Michelle Slosberg, Bridgewater-Raritan Regional High School

Passover is one of those holidays that I view with both eagerness and dread. My family piles into the car and makes the trek to Long Island, stopping only in traffic to look at the Chasidic Jews with their long coats, beards, hats, and boxes of handmade shmura matzoh walking home for the seder, the traditional ritual meal.

After a long ride in heavy traffic we arrive at our destination and are greeted by my sleep-deprived aunt, who has been cooking straight for almost a week. She bustles around the kitchen, anxiously asking if we remembered the wine. Of course, the wine. It comes out of the trunk of our car by the case, two, three, maybe four cases full of wine. I lay the table; I make the salad if I have a spare hour or two. It takes a long time to make salad for this many people. The dinner tables stretch from the kitchen to the living room. There were once more than fifty people at a single family seder.

There's panic: nobody bought gefilte fish, we're out of matzoh meal, where are the lemons? Of course, nothing is really the matter. The fish is in a jar in the back of the Passover closet, the matzoh meal is sitting on the counter and the lemons are probably already out. Throughout the rush only one thing is constant, the grumbles asking when we can just eat.

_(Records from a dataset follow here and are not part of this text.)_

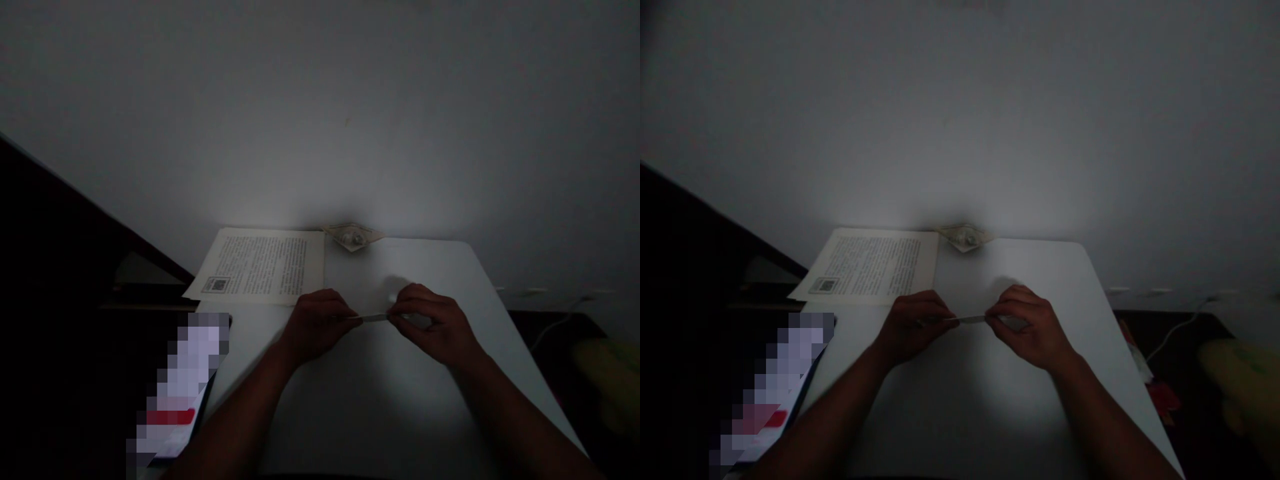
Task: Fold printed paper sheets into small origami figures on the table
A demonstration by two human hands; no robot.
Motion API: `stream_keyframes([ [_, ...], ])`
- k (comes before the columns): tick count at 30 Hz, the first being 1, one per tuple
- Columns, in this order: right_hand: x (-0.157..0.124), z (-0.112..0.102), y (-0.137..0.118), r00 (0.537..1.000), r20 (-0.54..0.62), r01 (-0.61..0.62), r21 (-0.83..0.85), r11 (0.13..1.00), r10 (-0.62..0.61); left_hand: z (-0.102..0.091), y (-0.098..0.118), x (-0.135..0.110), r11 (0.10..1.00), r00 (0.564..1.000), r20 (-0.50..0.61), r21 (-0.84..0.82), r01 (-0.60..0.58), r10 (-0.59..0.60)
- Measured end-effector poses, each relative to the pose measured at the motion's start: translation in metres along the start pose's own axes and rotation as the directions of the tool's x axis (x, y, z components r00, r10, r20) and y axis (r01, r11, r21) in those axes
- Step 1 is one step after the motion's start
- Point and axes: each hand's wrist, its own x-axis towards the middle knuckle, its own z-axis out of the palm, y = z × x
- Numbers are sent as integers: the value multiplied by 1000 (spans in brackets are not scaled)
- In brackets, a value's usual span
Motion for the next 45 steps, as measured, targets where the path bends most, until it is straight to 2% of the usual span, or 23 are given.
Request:
stream_keyframes([
  [4,-2,-2,4,992,41,-125,77,989,122,0,3,4,997,997,12,-13,72,-72],
  [7,-2,0,7,970,39,-244,93,965,241,0,4,6,979,979,34,-11,202,-202],
  [11,-2,5,12,899,51,-437,126,891,434,-1,3,7,919,913,103,18,394,-394],
  [14,-4,9,16,862,114,-506,133,852,494,1,2,7,900,894,130,152,409,-429],
  [16,-5,11,18,864,125,-498,77,864,487,3,2,7,873,893,132,312,375,-431],
  [19,-5,14,19,905,104,-407,-76,910,413,8,3,5,785,911,106,554,279,-399],
  [23,-1,16,13,949,119,-254,-266,930,293,12,3,2,687,939,88,704,179,-334],
  [26,0,16,8,946,153,-217,-357,909,286,14,3,0,670,944,63,720,181,-323],
  [29,0,17,6,953,164,-168,-409,897,253,17,4,1,698,967,52,702,142,-250],
  [32,-1,19,6,969,162,-90,-471,878,186,24,6,1,740,971,153,671,36,-186],
  [34,-1,21,5,969,180,-64,-483,873,170,27,6,1,756,960,204,655,10,-190],
  [40,1,24,4,938,217,-167,-396,903,269,31,4,4,709,944,217,705,23,-247],
  [45,1,25,4,931,213,-196,-397,897,298,33,1,3,669,951,208,743,-3,-227],
])
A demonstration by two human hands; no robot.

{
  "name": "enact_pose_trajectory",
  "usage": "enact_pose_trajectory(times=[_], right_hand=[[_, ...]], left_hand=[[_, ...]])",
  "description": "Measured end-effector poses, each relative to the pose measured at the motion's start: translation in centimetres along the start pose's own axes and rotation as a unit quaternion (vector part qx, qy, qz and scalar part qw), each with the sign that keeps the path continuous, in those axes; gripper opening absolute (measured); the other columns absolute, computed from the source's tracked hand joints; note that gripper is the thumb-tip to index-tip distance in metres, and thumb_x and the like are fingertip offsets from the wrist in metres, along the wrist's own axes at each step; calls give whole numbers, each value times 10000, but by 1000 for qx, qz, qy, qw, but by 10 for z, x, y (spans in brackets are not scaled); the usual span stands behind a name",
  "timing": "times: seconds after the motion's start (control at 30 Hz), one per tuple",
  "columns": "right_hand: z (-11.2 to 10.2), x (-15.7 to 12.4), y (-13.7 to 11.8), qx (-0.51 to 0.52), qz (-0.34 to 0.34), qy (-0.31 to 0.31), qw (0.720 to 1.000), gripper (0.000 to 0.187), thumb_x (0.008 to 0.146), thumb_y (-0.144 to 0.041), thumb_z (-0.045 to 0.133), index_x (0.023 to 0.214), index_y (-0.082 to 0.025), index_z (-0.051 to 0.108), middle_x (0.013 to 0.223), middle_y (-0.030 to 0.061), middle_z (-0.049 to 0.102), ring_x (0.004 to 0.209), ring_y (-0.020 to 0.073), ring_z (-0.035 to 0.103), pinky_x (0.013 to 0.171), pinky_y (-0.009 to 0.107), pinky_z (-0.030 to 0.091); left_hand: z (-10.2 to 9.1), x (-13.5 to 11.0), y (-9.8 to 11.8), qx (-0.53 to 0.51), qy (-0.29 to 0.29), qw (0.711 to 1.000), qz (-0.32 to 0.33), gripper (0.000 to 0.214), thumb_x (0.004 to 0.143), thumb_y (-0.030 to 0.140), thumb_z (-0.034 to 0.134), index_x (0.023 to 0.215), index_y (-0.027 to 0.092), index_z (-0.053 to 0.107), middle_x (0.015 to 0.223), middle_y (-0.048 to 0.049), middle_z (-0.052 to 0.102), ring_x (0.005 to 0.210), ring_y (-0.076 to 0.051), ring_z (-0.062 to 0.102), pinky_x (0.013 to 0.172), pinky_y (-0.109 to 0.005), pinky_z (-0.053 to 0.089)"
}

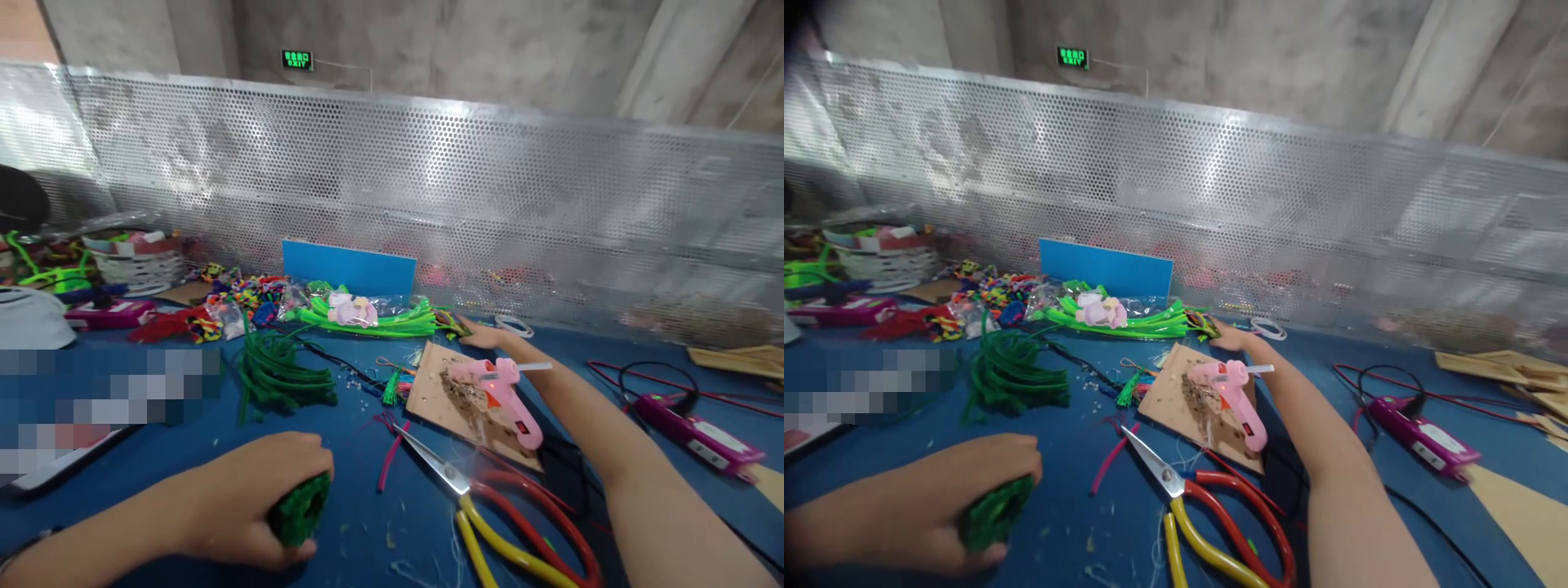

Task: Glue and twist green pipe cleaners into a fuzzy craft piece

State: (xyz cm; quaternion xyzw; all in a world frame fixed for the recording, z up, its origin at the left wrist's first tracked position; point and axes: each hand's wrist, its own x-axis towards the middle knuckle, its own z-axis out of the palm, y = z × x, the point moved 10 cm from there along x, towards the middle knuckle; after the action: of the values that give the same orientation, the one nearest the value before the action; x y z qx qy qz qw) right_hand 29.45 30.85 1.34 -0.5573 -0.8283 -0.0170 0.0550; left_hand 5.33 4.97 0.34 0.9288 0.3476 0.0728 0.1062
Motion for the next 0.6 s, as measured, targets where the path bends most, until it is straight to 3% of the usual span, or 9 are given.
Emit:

And to be honest, that's the question that concerns everyone, "When do we eat?" (There was a horrendous Passover movie by this same title released a few years ago, but I wouldn't recommend it). The answer to this question is unknown; if we're lucky we might get started by 8:30, if we aren't so lucky, maybe 9:30.

Starting the seder doesn't mean immediate dinner, though. It means a long Passover story told in a mix of unaligned English and Hebrew, two cups of wine, beating all the other guests with scallions or leeks to remind us that we were once slaves, eating celery and parsley dipped in salt water or vinegar, matzoh, then out of tune singing and a couple Talmudic and political debates. Eventually we reach shulchan orech, the festive meal. Hopefully it's before 10:15. Pouring soup and matzoh balls for this many people takes quite some time.

We eat and eat and eat, and maybe two hours later, we're ready for the conclusion of the meal: the search for the afikoman, a piece of matzoh hidden in the house. Even once it's found the seder can't end, though. There's still the grace after meals, two more cups of wine, an opening of the door for a prophet, and the eventual close of the seder with a few raucous choruses of our favorite Passover songs, if we're awake that is.